▸ Exercise directions: Keep only the lines of the data below that contain "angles", and copy them.

▸ Supplied material:
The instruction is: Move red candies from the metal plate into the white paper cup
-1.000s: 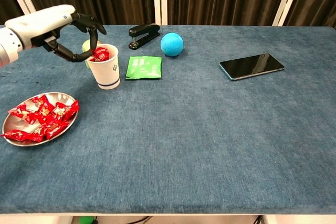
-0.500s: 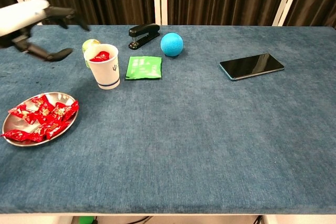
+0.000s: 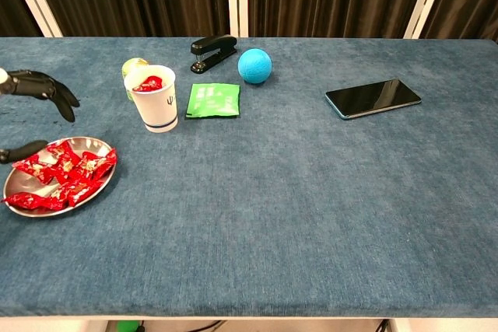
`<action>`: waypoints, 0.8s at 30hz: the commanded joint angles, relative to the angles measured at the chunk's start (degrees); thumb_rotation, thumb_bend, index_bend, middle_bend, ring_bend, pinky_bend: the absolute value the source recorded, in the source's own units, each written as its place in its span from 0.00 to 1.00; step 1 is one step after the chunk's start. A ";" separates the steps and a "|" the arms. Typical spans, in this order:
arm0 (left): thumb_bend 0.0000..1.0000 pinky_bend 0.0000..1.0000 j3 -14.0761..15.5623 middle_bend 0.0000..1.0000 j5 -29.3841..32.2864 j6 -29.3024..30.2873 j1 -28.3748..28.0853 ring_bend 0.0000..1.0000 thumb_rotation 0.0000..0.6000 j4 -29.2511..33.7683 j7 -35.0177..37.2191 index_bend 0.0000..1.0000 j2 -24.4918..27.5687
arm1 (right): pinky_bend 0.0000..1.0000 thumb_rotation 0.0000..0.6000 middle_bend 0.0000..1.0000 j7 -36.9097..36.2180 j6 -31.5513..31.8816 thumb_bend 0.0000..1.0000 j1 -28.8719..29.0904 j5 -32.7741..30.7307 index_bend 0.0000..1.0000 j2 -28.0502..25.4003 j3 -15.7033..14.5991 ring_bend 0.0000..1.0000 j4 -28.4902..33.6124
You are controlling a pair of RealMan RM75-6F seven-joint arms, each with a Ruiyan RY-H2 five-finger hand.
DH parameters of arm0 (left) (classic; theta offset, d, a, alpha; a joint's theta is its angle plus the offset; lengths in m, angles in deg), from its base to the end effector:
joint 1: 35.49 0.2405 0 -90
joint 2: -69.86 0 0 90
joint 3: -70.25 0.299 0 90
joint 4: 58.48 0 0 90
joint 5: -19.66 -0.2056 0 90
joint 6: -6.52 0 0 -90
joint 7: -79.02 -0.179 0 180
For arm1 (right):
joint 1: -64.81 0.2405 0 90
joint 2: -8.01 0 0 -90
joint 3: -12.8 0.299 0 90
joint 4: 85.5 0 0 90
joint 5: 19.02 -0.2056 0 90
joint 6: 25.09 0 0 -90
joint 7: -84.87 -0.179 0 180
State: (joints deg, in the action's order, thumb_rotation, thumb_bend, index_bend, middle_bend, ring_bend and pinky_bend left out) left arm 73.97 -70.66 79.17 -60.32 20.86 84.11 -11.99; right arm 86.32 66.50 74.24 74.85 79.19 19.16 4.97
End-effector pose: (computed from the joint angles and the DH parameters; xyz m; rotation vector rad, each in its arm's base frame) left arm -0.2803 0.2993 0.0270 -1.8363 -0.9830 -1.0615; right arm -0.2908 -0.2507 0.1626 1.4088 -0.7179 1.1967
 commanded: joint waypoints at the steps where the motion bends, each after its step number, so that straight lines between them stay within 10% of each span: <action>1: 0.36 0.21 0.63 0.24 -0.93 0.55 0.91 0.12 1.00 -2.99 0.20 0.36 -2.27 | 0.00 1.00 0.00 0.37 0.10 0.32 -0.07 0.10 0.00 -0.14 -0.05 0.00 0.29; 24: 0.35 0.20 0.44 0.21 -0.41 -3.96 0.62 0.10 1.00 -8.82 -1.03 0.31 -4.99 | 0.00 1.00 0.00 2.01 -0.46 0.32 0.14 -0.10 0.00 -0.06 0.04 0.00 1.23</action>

▸ Written solution:
`<action>`: waypoints, 0.8s at 30hz: the commanded joint angles, relative to the angles measured at the chunk's start (degrees); thumb_rotation, thumb_bend, index_bend, middle_bend, ring_bend, pinky_bend: the absolute value the source recorded, in the source's own units, each written as its place in its span from 0.00 to 1.00; step 1 is one step after the chunk's start. A ";" separates the steps and a "|" the arms. Typical spans, in this order:
DH parameters of arm0 (left) (classic; theta offset, d, a, alpha; a joint's theta is its angle plus the offset; lengths in m, angles in deg), from its base to the end effector:
End-effector pose: (computed from the joint angles and the DH parameters; xyz m; rotation vector rad, each in its arm's base frame) left arm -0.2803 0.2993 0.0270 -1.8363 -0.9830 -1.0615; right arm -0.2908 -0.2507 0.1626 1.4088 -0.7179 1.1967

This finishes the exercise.